First a word of caution, don’t look up photos of the damage these flies wreck. Any rancher with a memory of the ravages of screw-worm infestations –– gaining purchase on the tiniest of wounds or around a newborn calf’s belly button, the killing of full-grown cattle and decimating the herd –– will breed so the calves have been branded, “peel and heal” before the summer rains and outpace the flies.

Even though screw-worms have been eradicated in this part of the world due to the sterile flies dropped on ranchland with affected herds, Bobby said, the sadness still evident in his voice, screw-worms would, “wipe out the herd and break us all.”

The trauma of watching cattle eaten alive lingers, and for good reason. The cattle at the Dixon Ranch are bred to calve in the fall after the anticipated rains according to Robert Potts, who added, “Every rancher does what makes best sense individually.”

No matter what time of year calves are born they need to both nurse and have grass available to graze to be at their healthiest. At Dixon they have reduced the herd and rotated grazing pastures in hopes of having enough grass for next year. “It’s really tough. It makes it really, really hard.”

“It’s a dozen years with not enough rain,” he added. “It’s really profound stress.” When this happens, ranchers sell cattle due to the drought –– the prices are down with so many selling at once –– which translates to financial loss. Clearly every rancher needs and deserves sympathy right now. “Wildlife is suffering, no question,” adds Robert. “The number of birds and mule deer are down.”

He hasn’t seen the numbers for pronghorn yet, however he guesses the same will be true for them. “Surface water, where it exists, has been going away the last couple years,” he said. “The enemy is bare ground.”

Recently Marfa Group –– a Facebook group for people who live in Marfa –– had a post asking if other people’s house pets and community cats were disappearing.
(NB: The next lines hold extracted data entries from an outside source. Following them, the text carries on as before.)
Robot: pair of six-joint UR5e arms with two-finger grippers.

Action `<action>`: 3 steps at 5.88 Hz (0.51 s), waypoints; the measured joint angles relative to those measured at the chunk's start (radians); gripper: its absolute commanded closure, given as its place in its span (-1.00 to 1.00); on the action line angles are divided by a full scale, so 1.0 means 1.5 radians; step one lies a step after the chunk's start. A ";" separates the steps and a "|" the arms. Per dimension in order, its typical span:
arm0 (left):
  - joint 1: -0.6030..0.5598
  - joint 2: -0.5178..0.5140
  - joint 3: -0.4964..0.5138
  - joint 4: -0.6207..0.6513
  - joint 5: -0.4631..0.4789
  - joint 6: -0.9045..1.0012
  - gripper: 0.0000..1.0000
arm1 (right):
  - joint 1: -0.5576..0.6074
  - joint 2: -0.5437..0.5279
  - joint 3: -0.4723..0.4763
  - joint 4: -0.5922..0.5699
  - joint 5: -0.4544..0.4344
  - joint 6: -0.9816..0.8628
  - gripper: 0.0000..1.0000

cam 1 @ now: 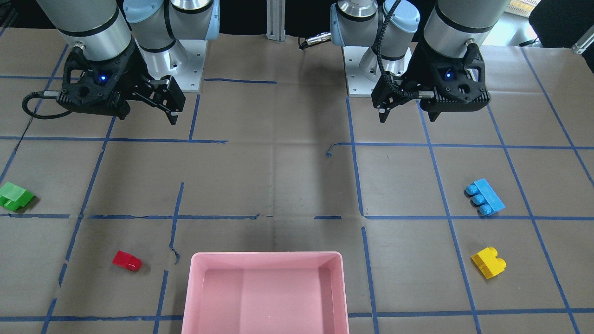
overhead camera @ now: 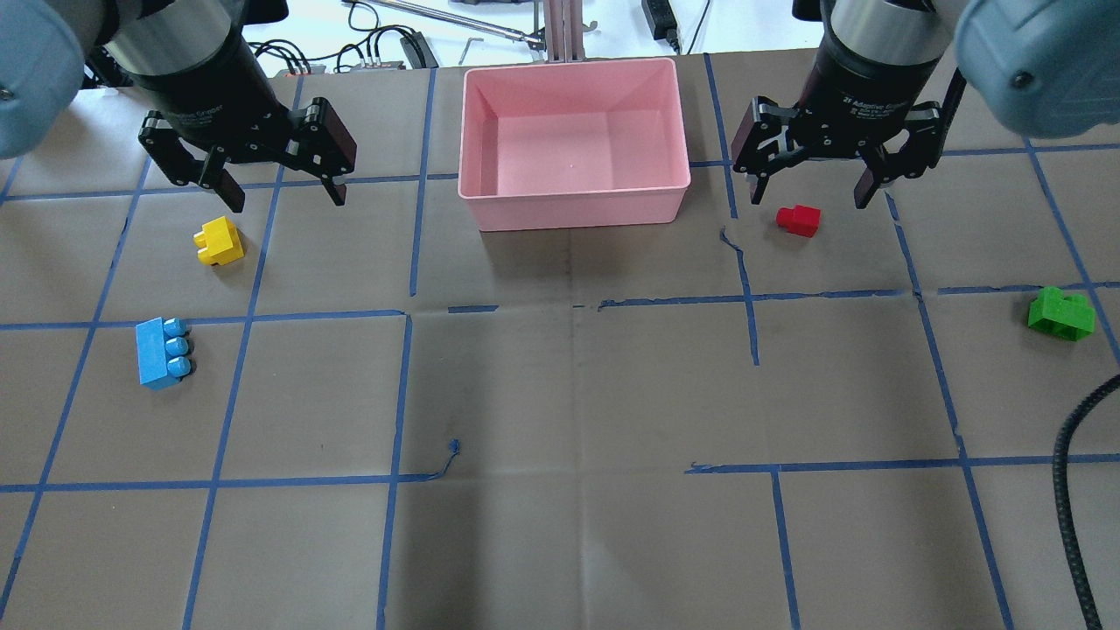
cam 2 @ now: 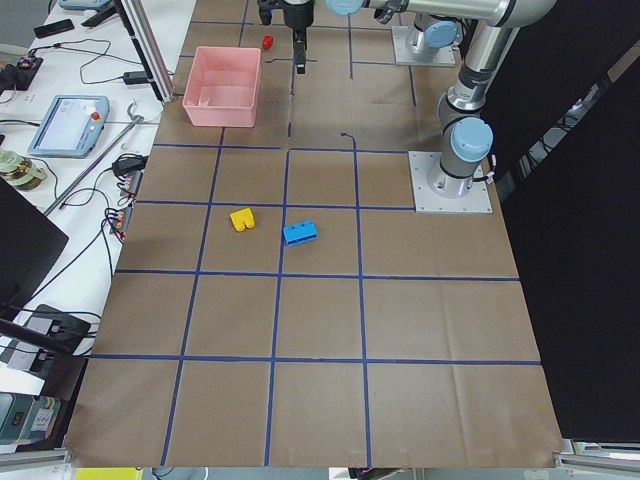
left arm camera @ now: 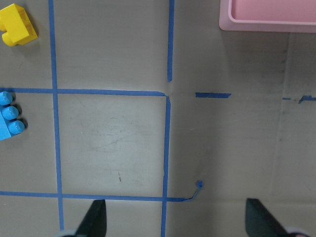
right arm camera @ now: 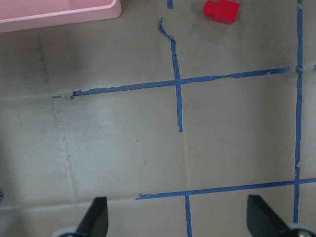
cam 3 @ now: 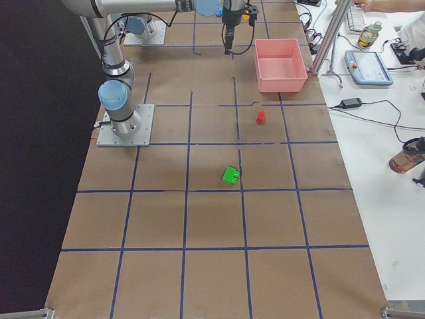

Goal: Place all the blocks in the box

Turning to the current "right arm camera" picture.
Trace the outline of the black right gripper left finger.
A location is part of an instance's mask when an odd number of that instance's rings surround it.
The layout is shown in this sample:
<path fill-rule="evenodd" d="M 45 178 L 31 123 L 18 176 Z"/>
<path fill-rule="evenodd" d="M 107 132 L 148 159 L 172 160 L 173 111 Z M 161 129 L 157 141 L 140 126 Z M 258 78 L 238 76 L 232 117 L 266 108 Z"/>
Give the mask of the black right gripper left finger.
<path fill-rule="evenodd" d="M 76 236 L 106 236 L 109 227 L 106 197 L 96 197 L 75 231 Z"/>

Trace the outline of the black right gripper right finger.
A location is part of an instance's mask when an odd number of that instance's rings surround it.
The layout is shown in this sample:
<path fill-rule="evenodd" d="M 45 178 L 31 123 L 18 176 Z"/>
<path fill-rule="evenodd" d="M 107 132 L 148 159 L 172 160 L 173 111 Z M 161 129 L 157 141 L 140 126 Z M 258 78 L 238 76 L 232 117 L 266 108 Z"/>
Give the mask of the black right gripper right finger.
<path fill-rule="evenodd" d="M 293 237 L 294 233 L 259 195 L 247 198 L 247 228 L 253 237 Z"/>
An animal control officer told me years ago that this happens when drought drives coyotes, bobcats, great horned owls and other thirsty predators into the city limits in an effort to survive.
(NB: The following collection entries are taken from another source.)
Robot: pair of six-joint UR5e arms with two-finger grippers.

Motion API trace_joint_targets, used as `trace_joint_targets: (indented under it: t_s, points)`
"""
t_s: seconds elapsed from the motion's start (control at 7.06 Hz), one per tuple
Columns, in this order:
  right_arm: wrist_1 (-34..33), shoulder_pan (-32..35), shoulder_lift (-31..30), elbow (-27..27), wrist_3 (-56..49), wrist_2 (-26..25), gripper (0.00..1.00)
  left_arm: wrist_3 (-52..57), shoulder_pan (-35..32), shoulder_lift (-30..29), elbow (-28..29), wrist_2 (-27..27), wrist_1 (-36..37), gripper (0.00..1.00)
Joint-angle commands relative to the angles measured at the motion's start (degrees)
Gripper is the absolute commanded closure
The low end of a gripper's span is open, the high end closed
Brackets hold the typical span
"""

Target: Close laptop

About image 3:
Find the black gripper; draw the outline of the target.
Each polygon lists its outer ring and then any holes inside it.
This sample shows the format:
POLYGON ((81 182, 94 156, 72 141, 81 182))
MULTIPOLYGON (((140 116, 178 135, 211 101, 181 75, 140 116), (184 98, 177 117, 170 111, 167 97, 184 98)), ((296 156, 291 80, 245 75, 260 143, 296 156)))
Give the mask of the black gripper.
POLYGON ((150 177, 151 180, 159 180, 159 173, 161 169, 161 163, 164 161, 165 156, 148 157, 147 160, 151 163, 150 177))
Several years ago, there was a bobcat sitting at the four-way stop at 2 a.m. A coyote set up a feeding station behind the big Stripes and did the heavy lifting for a couple weeks to reduce the number of feral cats that I was trapping to spay and neuter. It all adds up, it’s all telling.
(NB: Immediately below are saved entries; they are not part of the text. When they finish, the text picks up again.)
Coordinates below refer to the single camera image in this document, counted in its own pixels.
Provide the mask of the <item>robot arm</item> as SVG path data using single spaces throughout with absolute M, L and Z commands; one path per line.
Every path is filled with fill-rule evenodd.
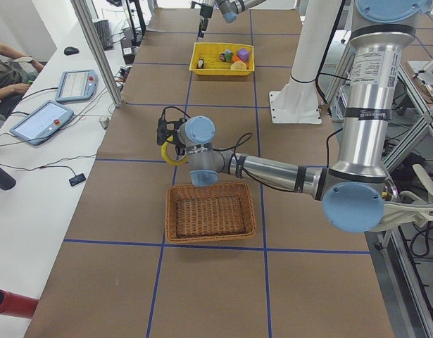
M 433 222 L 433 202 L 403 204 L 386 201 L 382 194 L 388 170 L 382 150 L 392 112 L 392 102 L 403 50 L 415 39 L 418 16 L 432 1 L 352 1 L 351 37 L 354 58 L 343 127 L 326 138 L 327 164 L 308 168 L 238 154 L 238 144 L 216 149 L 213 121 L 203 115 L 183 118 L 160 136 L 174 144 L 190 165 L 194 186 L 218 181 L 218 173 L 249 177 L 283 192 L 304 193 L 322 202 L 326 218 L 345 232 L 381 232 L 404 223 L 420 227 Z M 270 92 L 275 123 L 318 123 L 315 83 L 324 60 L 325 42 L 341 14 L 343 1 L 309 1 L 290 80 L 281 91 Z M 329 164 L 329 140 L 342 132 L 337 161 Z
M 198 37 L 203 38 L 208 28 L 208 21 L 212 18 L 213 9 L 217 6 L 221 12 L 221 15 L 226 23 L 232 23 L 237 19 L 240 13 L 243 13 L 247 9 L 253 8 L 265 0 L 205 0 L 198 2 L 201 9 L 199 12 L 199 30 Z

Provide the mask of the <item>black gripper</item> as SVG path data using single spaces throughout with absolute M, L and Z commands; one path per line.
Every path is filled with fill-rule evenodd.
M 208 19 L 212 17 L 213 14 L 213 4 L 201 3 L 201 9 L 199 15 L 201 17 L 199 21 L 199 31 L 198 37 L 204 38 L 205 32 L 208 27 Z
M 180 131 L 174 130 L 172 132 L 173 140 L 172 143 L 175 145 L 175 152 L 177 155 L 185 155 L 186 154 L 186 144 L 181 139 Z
For Bobby, “Rains come July, August and September, I used to set my watch by it,” and yet for “10 to 12 years it’s been erratic and inconsistent. The fifties drought shut everybody down, everything changed. It was one for the ages.”

During WWII, agriculture, sheep and goat ranching was thriving. “Our tri-county area was the world’s largest producer of mohair and wool,” he said.

All those warehouses along the railroad that have been repurposed as art exhibition spaces, some still with faint wool and mohair sign lettering referencing the booming industry of the past, held stores of riches. With that drought, the “scale of liquidation” was devastating, and “the last goat guy out here gave up in the seventies.”

Ranchers cope with drought by reducing their herds, rotating grazing pastures and trying to spare enough grass to ensure enough for the following year. This year, even if rains do come, Bobby suggests he will wait and see if enough grass comes back or if having more cattle would be too soon for the range to recover. The road ahead looks to the skies for rain and relief for our ranchers and their herds, our local treasures.